Task item
Every line below from the one with "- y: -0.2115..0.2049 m" through the one with "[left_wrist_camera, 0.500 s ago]" is to be repeated exactly, with no picture among them.

Stored records

════════

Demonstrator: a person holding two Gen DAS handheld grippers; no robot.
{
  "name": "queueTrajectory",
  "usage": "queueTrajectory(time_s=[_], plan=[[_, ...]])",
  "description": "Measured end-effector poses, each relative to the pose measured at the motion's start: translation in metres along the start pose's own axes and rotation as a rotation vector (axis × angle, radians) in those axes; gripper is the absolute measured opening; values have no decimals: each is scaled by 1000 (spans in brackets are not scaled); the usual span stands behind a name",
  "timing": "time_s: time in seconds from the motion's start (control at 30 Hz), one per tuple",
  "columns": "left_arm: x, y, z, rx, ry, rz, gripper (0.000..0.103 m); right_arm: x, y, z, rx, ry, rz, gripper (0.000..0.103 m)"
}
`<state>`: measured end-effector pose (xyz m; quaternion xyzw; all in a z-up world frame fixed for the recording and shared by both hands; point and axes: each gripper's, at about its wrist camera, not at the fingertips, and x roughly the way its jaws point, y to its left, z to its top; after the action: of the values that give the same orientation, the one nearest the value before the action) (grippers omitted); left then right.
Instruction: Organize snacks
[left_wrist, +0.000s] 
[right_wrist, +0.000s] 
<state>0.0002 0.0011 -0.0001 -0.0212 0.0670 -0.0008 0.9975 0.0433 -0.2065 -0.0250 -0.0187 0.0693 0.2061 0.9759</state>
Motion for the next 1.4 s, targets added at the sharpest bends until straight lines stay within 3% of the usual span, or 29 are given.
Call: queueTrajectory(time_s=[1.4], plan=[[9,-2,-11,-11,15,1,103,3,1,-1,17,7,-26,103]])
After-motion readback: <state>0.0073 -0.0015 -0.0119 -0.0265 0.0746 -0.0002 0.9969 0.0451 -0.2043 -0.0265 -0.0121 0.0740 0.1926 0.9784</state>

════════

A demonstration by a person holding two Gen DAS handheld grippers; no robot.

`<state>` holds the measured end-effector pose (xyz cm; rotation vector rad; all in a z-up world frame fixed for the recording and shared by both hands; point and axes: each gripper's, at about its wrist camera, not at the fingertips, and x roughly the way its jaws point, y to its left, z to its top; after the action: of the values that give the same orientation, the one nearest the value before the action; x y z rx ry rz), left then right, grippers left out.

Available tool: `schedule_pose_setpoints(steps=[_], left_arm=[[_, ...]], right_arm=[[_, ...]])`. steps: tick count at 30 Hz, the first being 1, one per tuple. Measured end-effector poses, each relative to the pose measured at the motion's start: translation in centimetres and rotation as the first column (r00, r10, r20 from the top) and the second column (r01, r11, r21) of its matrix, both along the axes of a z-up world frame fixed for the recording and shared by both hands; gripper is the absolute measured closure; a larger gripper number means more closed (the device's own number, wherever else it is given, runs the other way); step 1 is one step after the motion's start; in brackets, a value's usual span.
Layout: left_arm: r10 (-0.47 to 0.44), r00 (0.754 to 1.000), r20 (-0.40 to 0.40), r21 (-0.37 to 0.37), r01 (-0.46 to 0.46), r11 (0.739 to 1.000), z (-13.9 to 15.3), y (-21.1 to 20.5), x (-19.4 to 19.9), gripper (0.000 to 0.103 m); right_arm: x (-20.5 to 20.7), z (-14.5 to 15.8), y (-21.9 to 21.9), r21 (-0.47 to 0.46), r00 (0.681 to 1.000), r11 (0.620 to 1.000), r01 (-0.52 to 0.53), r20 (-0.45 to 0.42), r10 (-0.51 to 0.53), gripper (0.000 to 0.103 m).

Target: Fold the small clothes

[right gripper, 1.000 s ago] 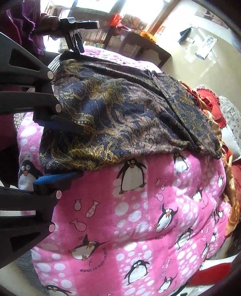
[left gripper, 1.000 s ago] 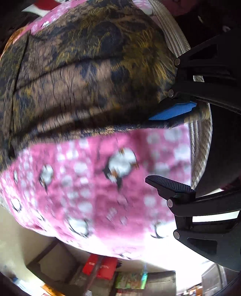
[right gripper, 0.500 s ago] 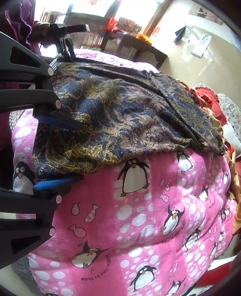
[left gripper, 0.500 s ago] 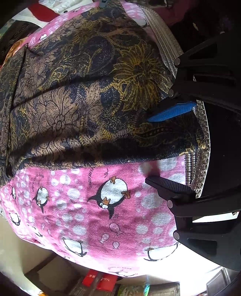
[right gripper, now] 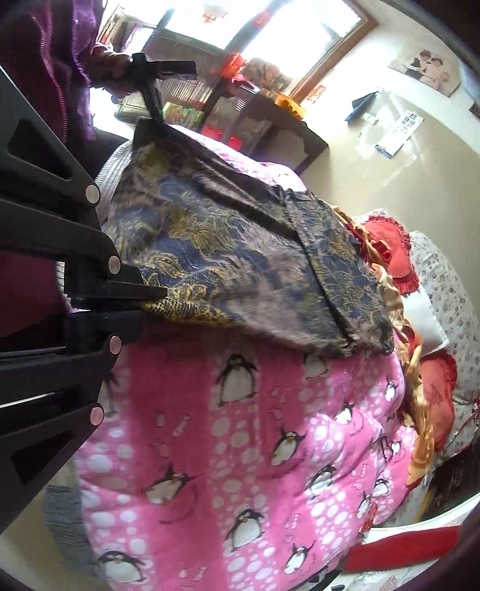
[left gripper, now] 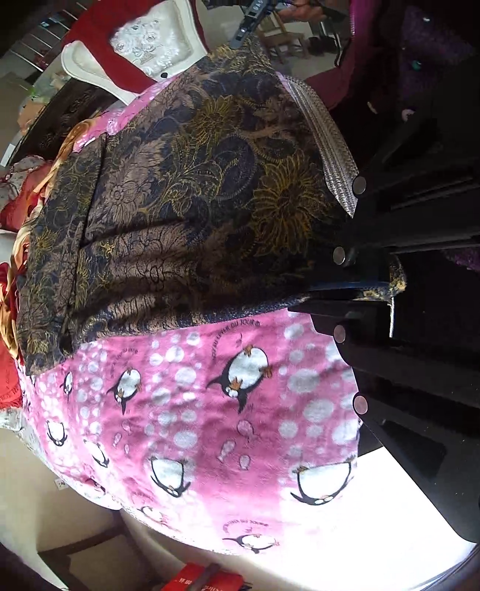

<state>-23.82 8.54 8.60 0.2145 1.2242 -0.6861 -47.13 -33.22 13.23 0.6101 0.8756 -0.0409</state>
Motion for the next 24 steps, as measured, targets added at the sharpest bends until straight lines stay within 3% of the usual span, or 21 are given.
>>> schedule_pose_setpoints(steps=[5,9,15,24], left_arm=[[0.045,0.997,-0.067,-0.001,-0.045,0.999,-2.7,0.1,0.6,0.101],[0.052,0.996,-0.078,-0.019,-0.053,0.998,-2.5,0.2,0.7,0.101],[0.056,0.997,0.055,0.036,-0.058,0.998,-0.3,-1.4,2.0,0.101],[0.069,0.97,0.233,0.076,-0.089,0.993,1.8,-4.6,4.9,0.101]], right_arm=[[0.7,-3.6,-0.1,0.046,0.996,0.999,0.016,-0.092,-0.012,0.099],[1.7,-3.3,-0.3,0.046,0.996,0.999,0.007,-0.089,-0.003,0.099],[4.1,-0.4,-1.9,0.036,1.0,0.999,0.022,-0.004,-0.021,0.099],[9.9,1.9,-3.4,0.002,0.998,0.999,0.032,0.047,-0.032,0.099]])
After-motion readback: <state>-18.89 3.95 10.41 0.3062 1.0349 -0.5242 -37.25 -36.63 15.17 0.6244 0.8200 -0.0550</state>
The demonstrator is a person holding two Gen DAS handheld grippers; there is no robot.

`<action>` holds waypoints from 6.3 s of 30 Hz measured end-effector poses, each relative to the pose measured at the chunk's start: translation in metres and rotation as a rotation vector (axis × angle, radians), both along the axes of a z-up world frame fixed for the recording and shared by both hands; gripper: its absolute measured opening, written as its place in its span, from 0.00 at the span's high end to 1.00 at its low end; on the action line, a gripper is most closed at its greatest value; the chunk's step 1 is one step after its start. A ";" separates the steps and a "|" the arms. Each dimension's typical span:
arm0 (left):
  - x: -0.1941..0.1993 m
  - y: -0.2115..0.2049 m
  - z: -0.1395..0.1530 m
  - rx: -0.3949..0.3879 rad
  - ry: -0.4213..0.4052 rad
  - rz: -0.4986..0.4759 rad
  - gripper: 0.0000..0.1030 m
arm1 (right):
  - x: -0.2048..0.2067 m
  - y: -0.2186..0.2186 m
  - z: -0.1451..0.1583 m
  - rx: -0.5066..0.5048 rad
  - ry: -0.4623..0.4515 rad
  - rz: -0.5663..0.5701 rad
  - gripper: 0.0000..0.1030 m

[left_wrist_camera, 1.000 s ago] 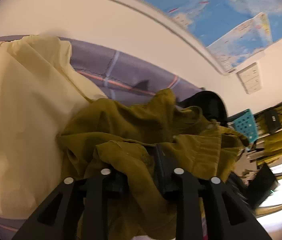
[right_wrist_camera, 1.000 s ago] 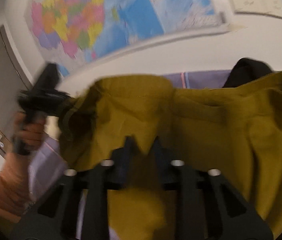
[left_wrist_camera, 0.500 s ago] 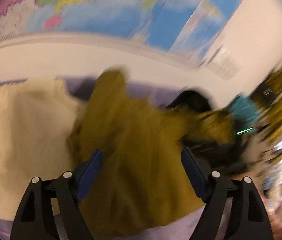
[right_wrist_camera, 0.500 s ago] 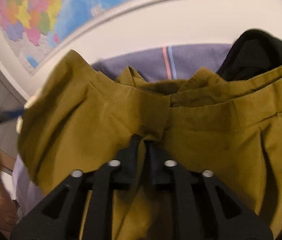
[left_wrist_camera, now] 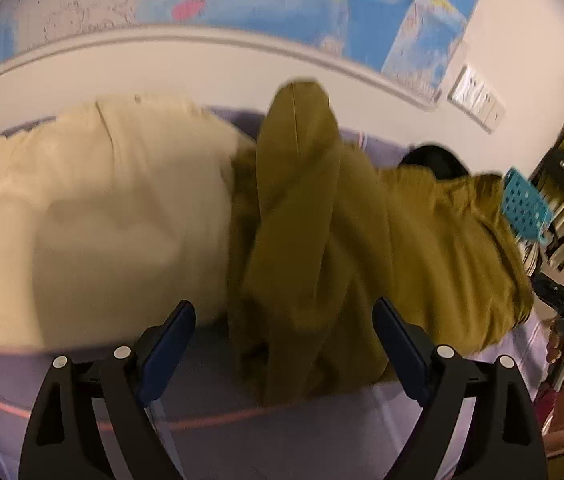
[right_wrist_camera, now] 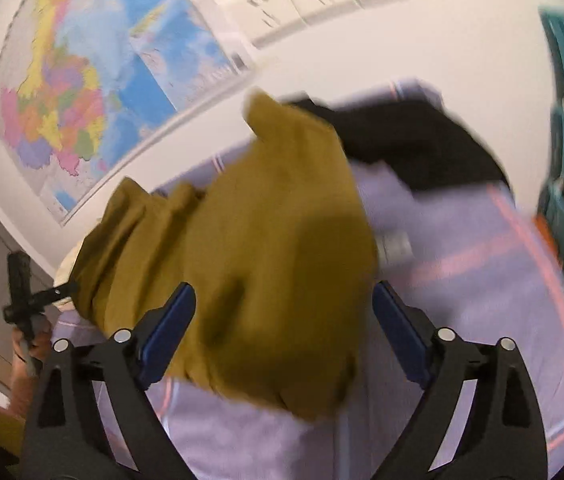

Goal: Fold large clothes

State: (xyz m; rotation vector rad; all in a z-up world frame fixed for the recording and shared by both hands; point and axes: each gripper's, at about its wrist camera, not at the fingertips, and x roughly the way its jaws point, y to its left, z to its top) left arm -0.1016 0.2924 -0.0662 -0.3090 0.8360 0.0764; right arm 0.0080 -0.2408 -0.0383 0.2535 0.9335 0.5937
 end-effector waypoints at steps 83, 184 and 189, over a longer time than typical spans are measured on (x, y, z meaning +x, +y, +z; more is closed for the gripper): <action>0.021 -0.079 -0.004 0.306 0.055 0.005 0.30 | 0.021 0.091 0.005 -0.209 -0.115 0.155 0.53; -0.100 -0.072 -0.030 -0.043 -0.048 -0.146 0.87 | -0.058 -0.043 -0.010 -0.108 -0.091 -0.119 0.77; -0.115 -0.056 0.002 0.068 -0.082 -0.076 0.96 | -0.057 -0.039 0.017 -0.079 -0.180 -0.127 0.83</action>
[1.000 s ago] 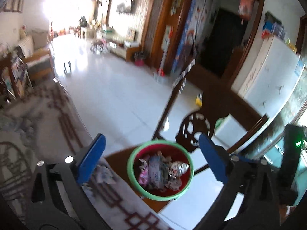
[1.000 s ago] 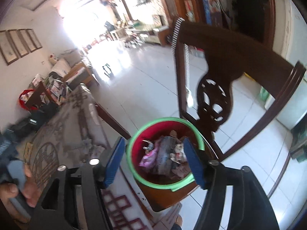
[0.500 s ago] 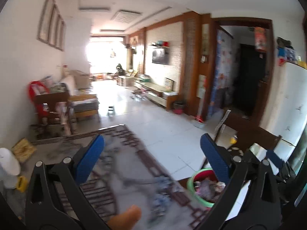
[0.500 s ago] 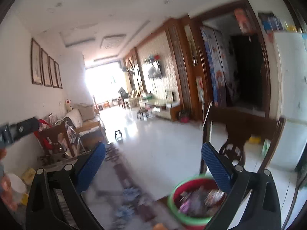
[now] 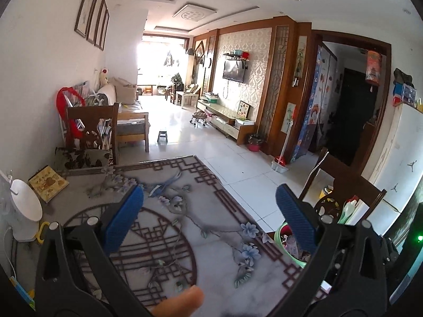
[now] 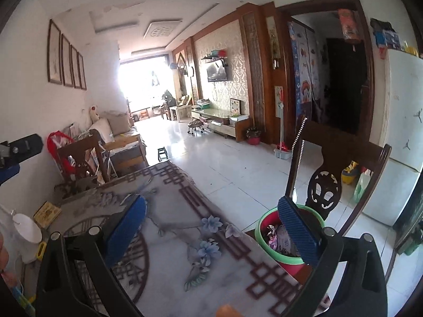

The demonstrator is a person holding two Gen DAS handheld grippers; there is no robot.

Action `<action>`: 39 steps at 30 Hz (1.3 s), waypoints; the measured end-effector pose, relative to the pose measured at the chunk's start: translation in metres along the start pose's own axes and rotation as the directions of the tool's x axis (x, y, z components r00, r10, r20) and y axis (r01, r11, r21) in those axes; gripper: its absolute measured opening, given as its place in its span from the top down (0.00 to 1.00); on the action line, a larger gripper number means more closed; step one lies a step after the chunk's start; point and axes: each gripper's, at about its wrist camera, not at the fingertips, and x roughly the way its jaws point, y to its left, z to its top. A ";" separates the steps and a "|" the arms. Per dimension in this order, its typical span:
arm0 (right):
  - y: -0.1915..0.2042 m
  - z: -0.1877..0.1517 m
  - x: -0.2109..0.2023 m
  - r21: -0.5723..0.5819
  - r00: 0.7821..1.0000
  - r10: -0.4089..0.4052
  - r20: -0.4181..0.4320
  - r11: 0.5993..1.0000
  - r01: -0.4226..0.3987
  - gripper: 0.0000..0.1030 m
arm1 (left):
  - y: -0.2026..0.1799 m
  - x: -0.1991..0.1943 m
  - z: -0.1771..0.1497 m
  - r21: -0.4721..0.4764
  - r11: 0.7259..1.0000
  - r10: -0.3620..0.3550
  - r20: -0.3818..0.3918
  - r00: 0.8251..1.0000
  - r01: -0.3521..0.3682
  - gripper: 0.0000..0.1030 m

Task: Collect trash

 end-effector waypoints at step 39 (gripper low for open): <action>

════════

Exercise answer
  - y: -0.2115..0.2049 m
  - z: -0.1395..0.1530 m
  - rx: -0.3949..0.3879 rad
  - ry: -0.4213..0.4052 rad
  - rz: -0.4986..0.4759 rad
  - gripper: 0.0000..0.1030 m
arm1 (right):
  - x: -0.2048..0.2067 m
  - y: -0.2186..0.2186 m
  - z: -0.1451..0.1583 m
  - rx: -0.5066..0.5048 rad
  - ry: -0.4623..0.4515 rad
  - rz: -0.5663..0.5701 rad
  - gripper: 0.0000..0.1030 m

[left_wrist_camera, 1.000 s ago] 
[right_wrist_camera, 1.000 s ago] 
[left_wrist_camera, 0.500 s ago] 

The exercise requires nothing else.